Melakukan perbuatan dosa besar dalam agama adalah sesuatu yang harus dihindari oleh setiap individu. Ada banyak penyelesaian dan tindakan yang disarankan oleh agama dan para ahli untuk menghindari perbuatan dosa besar. Tetapi tidak semua pendapat dan tindakan tersebut termasuk dalam cara-cara yang efektif.
Berikut ini adalah beberapa hal yang seringkali disalahpahami sebagai cara untuk menghindari perbuatan dosa besar, tetapi sebenarnya tidak:
1. Hanya Berfokus pada Amal Baik
Beramal baik adalah suatu kewajiban dan sangat dianjurkan dalam agama. Tetapi, hanya berfokus pada amal baik tanpa upaya untuk menghindari dosa besar adalah kesalahan yang sering terjadi. Pahala dari amal baik bisa saja tertutup atau bahkan dibatalkan dengan perbuatan dosa besar.
2. Menggantungkan Pengampunan Hanya pada Tuhan
Tuhan memang Maha Pengampun, tetapi kita sebagai manusia harus berusaha untuk menjauhi dosa besar. Jangan hanya berharap pengampunan dari Tuhan tanpa melakukan usaha untuk berhenti berbuat dosa besar. Serahkan segala urusan kepada-Nya setelah berusaha, bukan sebelum.
3. Menunda Tobat
Banyak yang beranggapan bahwa penyesalan dan tobat bisa ditunda sampai usia tua atau sampai mendekati ajal. Ini adalah pemahaman yang keliru. Pintu tobat selalu terbuka dan kita tidak tahu kapan kita akan dipanggil oleh-Nya. Jadi, lebih baik segera bertobat dan berhenti berbuat dosa besar sesegera mungkin.
4. Mengabaikan Dosa Kecil
Menganggap sepele dosa kecil juga merupakan kesalahan. Dosa kecil yang sering dianggap remeh dan sering dilakukan berpotensi menjadi dosa besar. Oleh karena itu, penting untuk selalu menjaga perilaku dan tindakan kita, tidak peduli sekecil apa pun dosa tersebut.

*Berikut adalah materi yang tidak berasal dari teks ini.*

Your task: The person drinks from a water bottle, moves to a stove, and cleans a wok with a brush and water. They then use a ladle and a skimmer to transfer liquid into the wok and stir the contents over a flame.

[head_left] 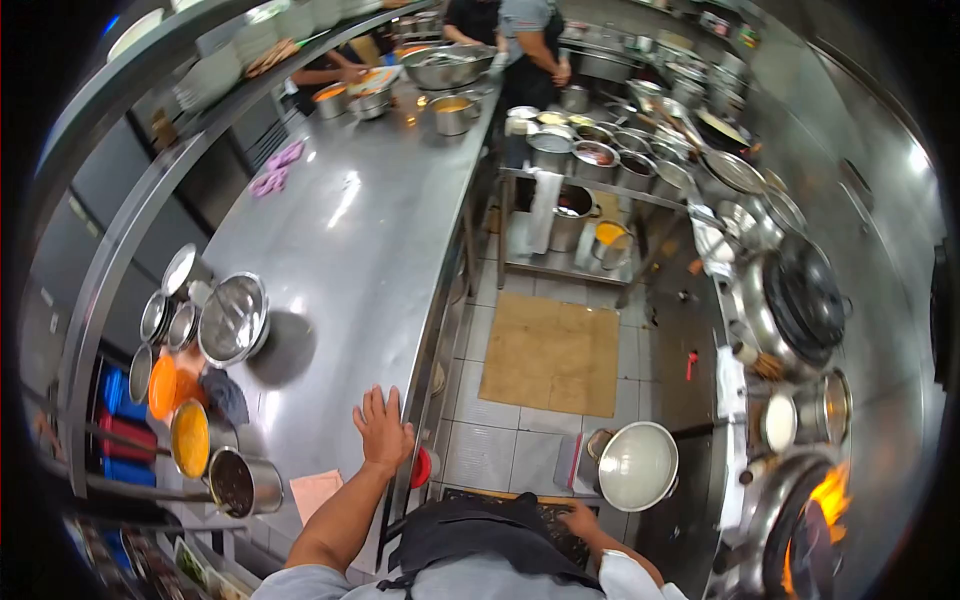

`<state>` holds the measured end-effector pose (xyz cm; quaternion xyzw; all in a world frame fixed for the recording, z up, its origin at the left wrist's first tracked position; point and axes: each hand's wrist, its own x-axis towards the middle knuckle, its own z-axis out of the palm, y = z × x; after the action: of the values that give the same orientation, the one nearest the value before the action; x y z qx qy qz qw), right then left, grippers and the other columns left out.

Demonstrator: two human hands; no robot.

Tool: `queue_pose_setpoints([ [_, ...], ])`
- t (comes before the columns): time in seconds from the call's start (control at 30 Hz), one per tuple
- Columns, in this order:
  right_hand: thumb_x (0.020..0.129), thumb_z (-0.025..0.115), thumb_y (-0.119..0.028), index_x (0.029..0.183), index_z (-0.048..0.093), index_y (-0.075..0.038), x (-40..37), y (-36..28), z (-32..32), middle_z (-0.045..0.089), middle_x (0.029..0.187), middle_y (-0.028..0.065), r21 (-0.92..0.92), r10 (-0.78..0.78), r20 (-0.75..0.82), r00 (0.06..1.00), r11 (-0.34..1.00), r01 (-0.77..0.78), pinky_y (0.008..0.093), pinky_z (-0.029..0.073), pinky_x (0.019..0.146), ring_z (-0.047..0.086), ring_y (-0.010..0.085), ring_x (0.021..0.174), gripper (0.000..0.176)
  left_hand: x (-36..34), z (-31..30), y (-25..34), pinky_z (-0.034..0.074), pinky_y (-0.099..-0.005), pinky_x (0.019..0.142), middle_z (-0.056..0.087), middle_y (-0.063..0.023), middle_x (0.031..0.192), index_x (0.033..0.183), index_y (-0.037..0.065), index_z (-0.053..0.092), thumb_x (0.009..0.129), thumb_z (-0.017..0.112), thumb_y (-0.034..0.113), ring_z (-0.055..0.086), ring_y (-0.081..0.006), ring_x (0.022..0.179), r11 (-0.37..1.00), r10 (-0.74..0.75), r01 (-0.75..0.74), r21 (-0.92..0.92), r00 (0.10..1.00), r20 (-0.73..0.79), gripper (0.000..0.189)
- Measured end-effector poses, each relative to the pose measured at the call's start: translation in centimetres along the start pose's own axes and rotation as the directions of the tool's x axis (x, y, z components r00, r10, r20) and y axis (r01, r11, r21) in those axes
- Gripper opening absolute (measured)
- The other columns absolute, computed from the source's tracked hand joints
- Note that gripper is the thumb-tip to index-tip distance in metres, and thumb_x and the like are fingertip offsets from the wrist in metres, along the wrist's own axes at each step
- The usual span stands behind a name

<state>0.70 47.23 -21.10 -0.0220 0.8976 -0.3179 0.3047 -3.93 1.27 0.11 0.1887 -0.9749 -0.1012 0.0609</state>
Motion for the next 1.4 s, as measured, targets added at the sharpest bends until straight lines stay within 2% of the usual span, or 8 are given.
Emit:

Menghindari perbuatan dosa besar bukanlah tugas yang mudah. Membutuhkan kesabaran, ketekunan, dan pengertian yang mendalam akan agama dan tuntunan-Nya. Semoga kita semua diberikan kemudahan dan petunjuk dalam menjalani kehidupan ini sesuai dengan yang diredhai oleh-Nya. Amin.